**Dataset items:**
- Opening Delimiter -

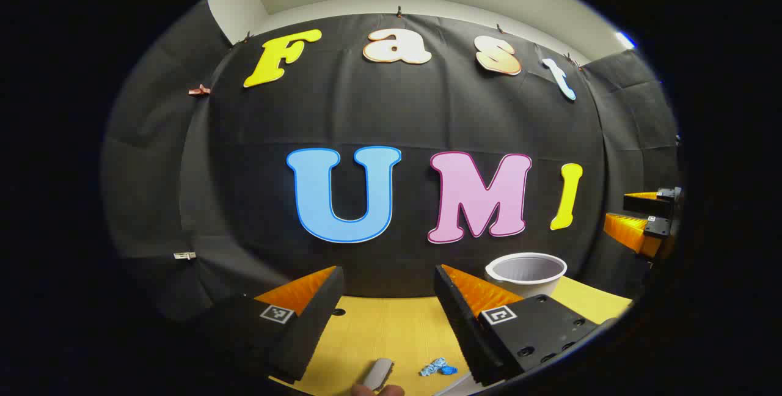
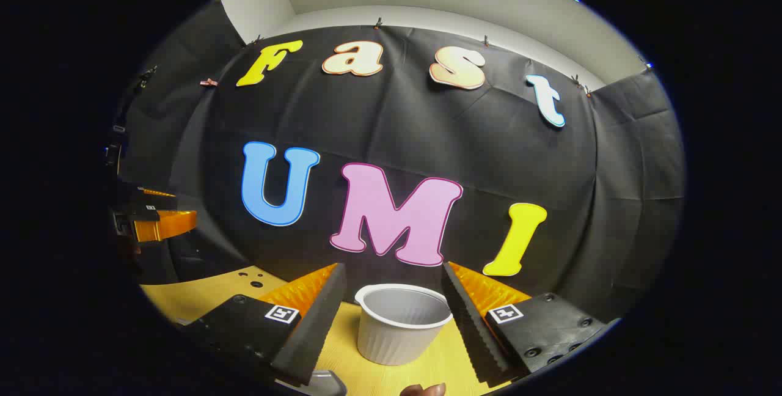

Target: Pick up the small broom and dustpan from the desktop, sweep the trash into the dustpan with the broom, and then empty the trash into the garbage bin.

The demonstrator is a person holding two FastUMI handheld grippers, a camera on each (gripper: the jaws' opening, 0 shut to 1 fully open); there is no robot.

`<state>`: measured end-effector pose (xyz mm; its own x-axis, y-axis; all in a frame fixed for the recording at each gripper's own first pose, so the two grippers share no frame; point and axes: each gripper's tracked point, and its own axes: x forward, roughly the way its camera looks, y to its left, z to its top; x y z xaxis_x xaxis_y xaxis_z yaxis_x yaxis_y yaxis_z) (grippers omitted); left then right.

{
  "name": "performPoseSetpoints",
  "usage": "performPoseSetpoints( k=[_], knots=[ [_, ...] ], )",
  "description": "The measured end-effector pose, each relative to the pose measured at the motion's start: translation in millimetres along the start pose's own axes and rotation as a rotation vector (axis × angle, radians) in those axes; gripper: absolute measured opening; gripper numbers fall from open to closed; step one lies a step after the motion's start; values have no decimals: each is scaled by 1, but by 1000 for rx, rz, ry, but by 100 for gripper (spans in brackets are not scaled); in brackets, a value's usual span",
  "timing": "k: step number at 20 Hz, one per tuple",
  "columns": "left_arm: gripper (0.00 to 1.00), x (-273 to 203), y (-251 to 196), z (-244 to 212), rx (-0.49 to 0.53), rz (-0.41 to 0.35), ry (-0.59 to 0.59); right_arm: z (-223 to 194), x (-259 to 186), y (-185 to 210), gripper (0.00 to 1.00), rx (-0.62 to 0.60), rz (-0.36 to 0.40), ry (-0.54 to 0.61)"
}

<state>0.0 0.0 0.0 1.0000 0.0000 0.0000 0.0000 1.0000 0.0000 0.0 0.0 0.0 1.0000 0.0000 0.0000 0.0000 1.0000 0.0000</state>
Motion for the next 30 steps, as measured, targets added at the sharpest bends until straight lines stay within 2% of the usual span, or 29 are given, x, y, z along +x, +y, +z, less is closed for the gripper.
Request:
performPoseSetpoints(
  k=[2, 4, 5, 6, 7, 8, 9, 10, 12, 14, 15, 16, 19, 22, 25, 30],
  knots=[
    [95, -1, 0, -3, 5, 1, 6, 0, 0, 2, 93, -5, 6, 5],
    [95, 0, -1, -6, 2, -2, 14, 0, 1, 4, 96, -5, 8, 5],
    [95, 1, 0, -6, 0, 0, 18, 1, 1, 5, 93, -2, 11, 8],
    [95, -1, 0, -8, -2, 1, 21, 0, 0, 7, 96, 1, 17, 7],
    [95, -1, 0, -8, -5, 1, 22, 0, 0, 8, 93, -2, 19, 7],
    [95, -1, 0, -10, -5, 0, 23, 0, 1, 8, 96, -6, 20, 7],
    [95, -1, 1, -9, -4, 2, 24, 1, 1, 8, 93, -9, 20, 7],
    [95, -1, 1, -10, -3, 0, 22, 1, 1, 8, 96, -10, 20, 5],
    [95, -2, 1, -11, 0, 1, 22, 0, 0, 8, 93, -12, 20, 6],
    [95, -2, 0, -11, 1, -3, 23, 0, 1, 9, 96, -13, 21, 8],
    [95, -3, 0, -11, 2, -6, 23, 1, 1, 10, 93, -12, 20, 6],
    [95, -3, 0, -12, 2, -7, 23, 0, 0, 11, 96, -12, 24, 7],
    [95, -3, -1, -14, 4, -13, 28, -8, -4, 20, 96, -22, 58, 32],
    [95, -5, 0, -21, 13, -11, 38, -46, -18, 37, 96, -55, 152, 145],
    [95, -9, 4, -27, 13, -7, 52, -97, -48, 55, 96, -69, 273, 312],
    [95, -13, 6, -37, 16, -8, 70, -198, -108, 73, 97, -97, 382, 631]
  ],
)
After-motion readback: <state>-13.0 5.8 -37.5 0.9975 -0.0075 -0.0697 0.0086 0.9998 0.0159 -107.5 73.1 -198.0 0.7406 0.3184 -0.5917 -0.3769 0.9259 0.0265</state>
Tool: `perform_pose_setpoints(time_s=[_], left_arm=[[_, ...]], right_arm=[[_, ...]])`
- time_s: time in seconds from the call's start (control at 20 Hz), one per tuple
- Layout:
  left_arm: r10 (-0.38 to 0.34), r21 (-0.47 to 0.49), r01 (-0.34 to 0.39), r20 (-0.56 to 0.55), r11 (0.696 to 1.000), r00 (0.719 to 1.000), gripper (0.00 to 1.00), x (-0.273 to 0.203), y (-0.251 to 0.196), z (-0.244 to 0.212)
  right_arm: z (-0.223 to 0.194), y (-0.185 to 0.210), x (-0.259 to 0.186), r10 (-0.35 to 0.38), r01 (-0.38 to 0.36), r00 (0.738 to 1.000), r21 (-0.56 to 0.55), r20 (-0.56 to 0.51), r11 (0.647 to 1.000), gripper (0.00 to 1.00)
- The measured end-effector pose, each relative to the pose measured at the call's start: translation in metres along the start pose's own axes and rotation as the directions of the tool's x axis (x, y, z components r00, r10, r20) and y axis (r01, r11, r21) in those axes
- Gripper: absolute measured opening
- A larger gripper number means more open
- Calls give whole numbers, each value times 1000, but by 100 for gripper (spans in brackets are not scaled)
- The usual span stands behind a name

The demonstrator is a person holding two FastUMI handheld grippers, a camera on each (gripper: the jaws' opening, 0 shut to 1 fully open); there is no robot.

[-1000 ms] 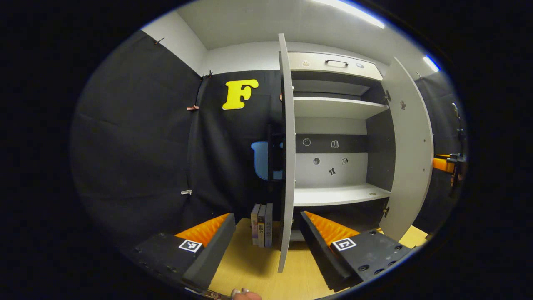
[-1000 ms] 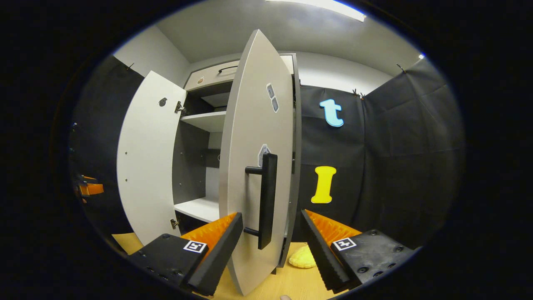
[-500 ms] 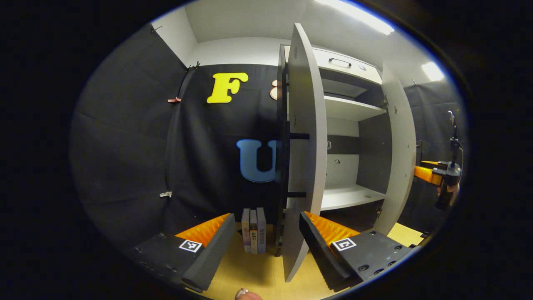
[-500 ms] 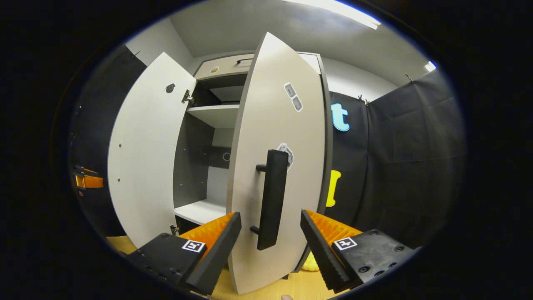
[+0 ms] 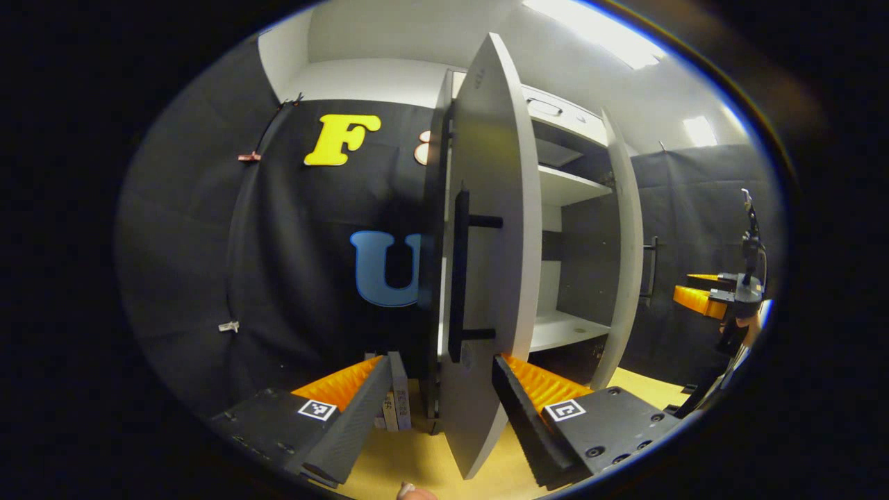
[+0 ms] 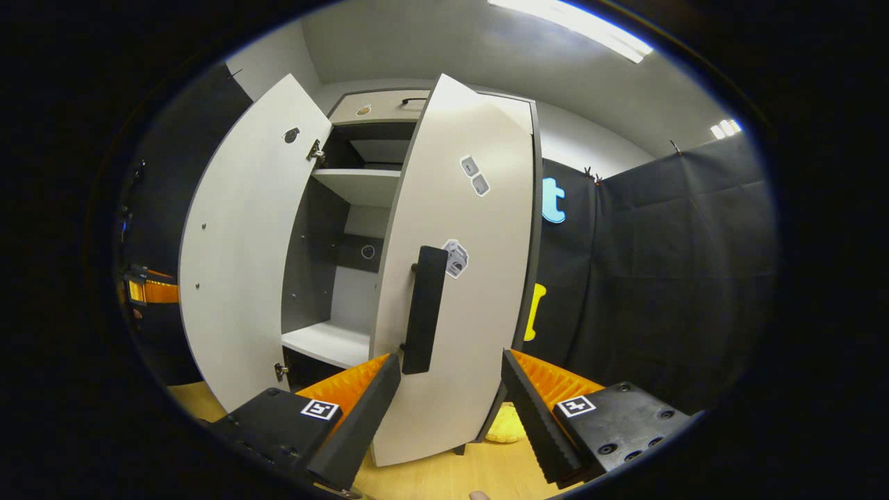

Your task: Grasp the bottle in the cabinet with the left hand and place it on the coaster, then close the right door with the right hand and the left door with the left hand.

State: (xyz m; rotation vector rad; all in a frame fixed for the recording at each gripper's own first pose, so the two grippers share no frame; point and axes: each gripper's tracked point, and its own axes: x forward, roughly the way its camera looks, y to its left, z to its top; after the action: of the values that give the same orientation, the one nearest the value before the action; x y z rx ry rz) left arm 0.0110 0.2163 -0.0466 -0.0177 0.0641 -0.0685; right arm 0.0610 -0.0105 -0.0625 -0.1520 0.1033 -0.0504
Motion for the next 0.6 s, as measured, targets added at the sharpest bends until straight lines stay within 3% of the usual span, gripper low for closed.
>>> perform_pose_setpoints(time_s=[0.2,0.6], left_arm=[[-106,-6,105,-3,994,994,93,17,-41,-2],[-247,-57,248,20,967,969,94,69,-129,0]], right_arm=[[2,-1,-10,-8,8,1000,-2,-1,1000,97],[16,-39,-10,-46,47,998,-12,31,999,97]])
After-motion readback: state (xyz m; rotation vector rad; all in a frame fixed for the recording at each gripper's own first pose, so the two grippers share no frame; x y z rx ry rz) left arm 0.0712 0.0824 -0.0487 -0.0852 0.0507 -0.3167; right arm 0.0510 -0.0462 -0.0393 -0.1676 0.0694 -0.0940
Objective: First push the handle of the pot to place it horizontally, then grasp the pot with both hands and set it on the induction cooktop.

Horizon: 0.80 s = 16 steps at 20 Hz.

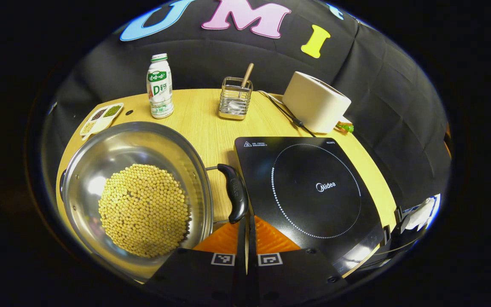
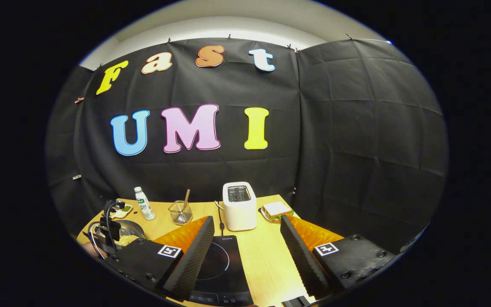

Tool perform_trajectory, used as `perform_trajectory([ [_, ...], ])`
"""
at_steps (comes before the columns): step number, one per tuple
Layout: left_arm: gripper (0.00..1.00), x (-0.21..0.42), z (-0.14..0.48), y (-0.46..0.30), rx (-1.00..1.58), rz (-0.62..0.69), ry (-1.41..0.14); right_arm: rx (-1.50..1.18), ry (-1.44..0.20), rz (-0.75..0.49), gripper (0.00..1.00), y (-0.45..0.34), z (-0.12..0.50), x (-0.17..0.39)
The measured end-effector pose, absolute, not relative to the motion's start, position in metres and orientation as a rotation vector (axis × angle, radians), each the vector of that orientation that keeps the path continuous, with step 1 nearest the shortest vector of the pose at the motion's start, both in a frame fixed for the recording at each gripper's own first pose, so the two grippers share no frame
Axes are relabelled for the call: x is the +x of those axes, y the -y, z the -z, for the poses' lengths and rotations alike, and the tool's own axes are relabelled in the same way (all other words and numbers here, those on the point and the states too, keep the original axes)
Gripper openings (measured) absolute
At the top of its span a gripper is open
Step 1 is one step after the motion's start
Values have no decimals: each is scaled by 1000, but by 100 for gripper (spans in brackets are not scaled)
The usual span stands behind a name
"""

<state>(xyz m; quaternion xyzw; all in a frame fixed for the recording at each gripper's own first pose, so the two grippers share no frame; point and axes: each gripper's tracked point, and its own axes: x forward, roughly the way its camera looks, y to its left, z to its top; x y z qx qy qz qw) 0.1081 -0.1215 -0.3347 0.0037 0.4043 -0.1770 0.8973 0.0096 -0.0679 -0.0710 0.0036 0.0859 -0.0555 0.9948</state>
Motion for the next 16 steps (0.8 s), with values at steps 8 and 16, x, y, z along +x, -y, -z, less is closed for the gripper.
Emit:
perform_trajectory([
  [8, 33, 77, 254, 101, -79, 412, -635, -9, -224, 32, 97, 29, 91, 24],
  [16, 95, 100, 192, -51, -50, 201, -504, 40, -411, -228, 98, -106, 148, 72],
])
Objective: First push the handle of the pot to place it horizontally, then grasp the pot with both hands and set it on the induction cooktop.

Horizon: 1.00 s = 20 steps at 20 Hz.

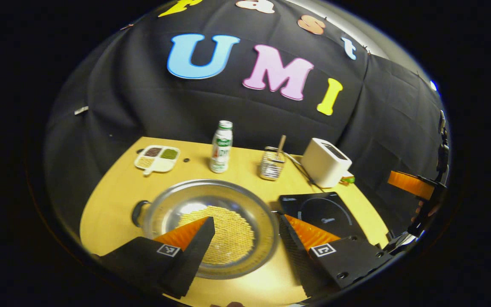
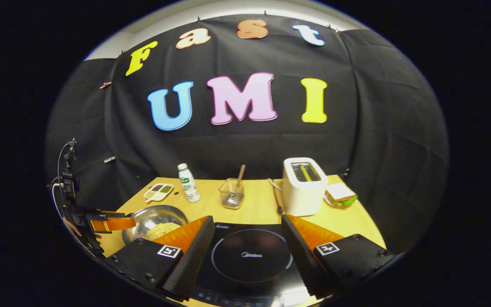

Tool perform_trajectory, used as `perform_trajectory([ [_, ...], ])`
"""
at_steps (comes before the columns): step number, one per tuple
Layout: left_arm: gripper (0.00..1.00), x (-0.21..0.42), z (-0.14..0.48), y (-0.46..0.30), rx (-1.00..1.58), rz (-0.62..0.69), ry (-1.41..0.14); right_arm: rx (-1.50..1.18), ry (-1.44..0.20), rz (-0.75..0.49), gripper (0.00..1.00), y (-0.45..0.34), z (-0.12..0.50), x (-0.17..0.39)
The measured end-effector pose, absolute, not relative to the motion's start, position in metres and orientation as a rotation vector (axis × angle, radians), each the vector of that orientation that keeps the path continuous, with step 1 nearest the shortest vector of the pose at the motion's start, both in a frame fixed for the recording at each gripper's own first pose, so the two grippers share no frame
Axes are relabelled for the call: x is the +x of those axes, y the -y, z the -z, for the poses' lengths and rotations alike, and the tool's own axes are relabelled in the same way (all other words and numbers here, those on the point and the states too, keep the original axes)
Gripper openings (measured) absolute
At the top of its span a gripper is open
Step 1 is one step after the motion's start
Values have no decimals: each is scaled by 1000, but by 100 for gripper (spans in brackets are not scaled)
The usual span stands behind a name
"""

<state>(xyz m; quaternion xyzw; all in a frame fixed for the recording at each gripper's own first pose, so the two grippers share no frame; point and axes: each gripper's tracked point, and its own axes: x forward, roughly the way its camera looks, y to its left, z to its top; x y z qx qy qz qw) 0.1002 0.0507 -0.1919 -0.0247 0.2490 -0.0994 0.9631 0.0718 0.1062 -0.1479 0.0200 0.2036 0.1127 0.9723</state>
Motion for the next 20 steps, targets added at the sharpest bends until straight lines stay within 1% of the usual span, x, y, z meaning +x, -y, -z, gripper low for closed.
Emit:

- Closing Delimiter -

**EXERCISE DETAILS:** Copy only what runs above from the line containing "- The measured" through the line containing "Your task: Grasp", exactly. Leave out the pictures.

**SOLUTION FOR THIS PROBLEM:**
- The measured end-effector pose, each relative to the pose measured at the call's start: translation in metres along the start pose's own axes and rotation as the directions of the tool's x axis (x, y, z components r00, r10, r20) and y axis (r01, r11, r21) in those axes
- Gripper: absolute measured opening
- A larger gripper number means more open
- Calls give whole numbers, each value times 1000, but by 100 for gripper (spans in brackets are not scaled)
- The usual span stands behind a name

The demonstrator is a person holding two FastUMI handheld grippers, a camera on each (gripper: the jaws' opening, 0 shut to 1 fully open); there is no robot.

[-1000 ms] 
[-1000 ms] 
[-500 ms] 
[-500 ms] 
[+0 ms] 
[+0 ms] 

Your task: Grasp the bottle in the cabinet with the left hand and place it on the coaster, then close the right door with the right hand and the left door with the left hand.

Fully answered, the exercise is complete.